**EXERCISE:** All of the data that follows should be output again without any alteration.

Records from a data collection:
[Start of Attachment]
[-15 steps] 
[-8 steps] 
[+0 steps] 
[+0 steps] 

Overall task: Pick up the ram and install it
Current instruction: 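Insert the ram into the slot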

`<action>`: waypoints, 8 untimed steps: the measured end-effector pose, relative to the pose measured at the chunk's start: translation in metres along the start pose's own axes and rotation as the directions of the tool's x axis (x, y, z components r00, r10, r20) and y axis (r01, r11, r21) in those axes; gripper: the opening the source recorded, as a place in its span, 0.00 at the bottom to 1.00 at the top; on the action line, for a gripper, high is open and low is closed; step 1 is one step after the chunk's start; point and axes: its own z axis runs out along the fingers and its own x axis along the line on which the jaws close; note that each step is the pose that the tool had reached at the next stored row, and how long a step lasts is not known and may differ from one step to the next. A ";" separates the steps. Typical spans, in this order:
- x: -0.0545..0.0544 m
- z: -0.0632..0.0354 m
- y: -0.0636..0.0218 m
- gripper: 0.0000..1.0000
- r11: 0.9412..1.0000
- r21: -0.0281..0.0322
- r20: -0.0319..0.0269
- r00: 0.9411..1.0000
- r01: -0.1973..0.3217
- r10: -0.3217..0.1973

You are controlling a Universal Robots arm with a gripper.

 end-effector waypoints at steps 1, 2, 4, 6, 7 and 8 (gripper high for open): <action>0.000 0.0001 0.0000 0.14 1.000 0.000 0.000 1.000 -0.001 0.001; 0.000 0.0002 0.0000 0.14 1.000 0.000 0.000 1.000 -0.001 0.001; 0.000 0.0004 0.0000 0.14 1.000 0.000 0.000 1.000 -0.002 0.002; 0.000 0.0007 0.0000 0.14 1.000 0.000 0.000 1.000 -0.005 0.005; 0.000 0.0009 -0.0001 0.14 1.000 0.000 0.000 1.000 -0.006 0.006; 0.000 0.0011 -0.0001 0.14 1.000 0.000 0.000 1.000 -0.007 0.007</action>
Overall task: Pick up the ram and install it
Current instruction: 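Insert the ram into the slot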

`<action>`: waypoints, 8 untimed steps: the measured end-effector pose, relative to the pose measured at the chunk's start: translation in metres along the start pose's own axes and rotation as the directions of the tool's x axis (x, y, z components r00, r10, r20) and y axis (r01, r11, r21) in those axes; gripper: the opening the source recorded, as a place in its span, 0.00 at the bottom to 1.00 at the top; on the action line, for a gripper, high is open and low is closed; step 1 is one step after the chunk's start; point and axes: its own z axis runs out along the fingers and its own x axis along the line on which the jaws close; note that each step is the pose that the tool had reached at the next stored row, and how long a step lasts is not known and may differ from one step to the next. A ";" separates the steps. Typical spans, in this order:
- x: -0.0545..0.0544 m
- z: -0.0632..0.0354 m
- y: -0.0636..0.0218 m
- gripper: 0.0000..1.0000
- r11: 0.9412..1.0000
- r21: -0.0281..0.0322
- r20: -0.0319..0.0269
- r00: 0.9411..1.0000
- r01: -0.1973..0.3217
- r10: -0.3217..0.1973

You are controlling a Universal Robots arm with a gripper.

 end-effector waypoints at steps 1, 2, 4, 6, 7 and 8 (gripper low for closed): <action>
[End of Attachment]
**WRITTEN REPLY:**
[-15 steps] 
[-8 steps] 
[+0 steps] 
[+0 steps] 

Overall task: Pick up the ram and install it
Current instruction: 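Insert the ram into the slot
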
`<action>`: waypoints, 8 untimed steps: the measured end-effector pose, relative to the pose measured at the chunk's start: translation in metres along the start pose's own axes and rotation as the directions of the tool's x axis (x, y, z components r00, r10, r20) and y axis (r01, r11, r21) in those axes; gripper: the opening the source recorded, as a place in its span, 0.00 at the bottom to 1.00 at the top; on the action line, for a gripper, high is open and low is closed; step 1 is one step after the chunk's start; point and axes: its own z axis runs out along the fingers and its own x axis along the line on which the jaws close; note that each step is the pose that the tool had reached at the next stored row, and how long a step lasts is not known and may differ from one step to the next. A ";" separates the steps. Typical spans, in this order:
- x: -0.0545..0.0544 m
- z: -0.0632..0.0354 m
- y: -0.0636..0.0218 m
- gripper: 0.0000..1.0000
- r11: 0.9412..1.0000
- r21: -0.0281..0.0322
- r20: -0.0319..0.0269
- r00: 0.9411..1.0000
- r01: -0.1973..0.3217
- r10: -0.3217..0.1973

You are controlling a Universal Robots arm with a gripper.

 end-effector waypoints at steps 1, 2, 4, 6, 7 and 8 (gripper high for open): <action>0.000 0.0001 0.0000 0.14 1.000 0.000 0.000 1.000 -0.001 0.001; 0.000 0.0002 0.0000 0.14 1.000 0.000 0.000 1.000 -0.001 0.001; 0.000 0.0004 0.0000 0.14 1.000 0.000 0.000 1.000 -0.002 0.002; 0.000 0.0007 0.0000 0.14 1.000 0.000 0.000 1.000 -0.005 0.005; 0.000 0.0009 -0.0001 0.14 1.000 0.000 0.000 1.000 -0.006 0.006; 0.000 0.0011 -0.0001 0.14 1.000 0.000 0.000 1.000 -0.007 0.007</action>
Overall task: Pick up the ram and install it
Current instruction: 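Insert the ram into the slot
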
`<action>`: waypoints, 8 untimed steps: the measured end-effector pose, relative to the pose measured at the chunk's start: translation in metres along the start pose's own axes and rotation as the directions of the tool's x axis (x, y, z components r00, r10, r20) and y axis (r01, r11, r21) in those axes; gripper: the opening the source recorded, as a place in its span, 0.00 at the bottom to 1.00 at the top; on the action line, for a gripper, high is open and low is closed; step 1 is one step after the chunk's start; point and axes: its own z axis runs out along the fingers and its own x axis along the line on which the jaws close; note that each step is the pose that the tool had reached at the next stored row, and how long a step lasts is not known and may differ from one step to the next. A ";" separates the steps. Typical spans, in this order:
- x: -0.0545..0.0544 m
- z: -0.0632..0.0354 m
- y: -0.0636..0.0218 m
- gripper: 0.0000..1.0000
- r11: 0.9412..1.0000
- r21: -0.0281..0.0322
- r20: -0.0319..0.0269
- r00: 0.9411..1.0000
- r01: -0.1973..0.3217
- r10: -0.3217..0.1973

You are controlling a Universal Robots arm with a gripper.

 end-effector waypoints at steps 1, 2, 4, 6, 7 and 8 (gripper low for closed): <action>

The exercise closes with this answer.